COLLECTED MATERIAL:
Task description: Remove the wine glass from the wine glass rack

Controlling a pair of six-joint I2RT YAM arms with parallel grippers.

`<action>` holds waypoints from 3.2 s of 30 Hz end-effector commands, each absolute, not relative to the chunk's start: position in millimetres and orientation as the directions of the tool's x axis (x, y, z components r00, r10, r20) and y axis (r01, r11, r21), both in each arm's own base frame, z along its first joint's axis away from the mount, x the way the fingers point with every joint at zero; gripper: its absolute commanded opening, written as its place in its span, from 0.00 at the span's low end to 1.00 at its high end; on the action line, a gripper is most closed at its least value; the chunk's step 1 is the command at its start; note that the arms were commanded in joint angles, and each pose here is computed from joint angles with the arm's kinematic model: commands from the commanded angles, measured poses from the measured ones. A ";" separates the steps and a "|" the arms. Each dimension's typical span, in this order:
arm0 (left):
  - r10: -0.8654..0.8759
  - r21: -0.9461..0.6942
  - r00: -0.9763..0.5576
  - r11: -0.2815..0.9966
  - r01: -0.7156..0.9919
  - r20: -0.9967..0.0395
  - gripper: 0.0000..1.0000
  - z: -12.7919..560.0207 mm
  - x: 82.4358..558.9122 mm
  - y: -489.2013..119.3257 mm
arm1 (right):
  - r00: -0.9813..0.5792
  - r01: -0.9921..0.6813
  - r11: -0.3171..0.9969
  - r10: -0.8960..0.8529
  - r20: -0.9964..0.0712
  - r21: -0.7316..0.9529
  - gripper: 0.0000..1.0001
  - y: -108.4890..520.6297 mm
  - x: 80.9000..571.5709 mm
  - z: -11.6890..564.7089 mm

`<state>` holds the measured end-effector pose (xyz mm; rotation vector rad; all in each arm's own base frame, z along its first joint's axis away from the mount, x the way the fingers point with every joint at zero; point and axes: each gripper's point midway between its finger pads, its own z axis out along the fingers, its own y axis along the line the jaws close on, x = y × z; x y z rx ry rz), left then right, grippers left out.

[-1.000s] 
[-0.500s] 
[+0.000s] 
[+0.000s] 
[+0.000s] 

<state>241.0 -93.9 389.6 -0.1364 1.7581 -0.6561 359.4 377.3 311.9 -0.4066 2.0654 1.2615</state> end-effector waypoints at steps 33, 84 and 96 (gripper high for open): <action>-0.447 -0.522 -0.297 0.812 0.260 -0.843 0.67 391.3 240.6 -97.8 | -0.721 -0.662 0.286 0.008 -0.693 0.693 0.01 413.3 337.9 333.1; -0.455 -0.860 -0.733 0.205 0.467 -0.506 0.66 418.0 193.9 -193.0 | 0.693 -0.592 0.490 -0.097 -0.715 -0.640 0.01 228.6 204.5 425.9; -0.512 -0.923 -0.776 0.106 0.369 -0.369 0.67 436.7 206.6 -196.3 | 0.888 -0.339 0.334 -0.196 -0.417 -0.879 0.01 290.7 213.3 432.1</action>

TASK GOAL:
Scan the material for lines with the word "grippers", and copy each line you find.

SOLUTION TO THE EXERCISE:
Controlling a pair of six-joint I2RT YAM arms with parallel grippers.
`<state>` holds the measured end-effector pose (xyz mm; rotation vector rad; all in each arm's own base frame, z along its first joint's axis away from the mount, x the way the fingers point with every joint at zero; point and axes: each gripper's point midway between its finger pads, its own z axis out along the fingers, its own y axis along the line the jaws close on, x = y × z; x y z rx ry rz), left then right, grippers left out.

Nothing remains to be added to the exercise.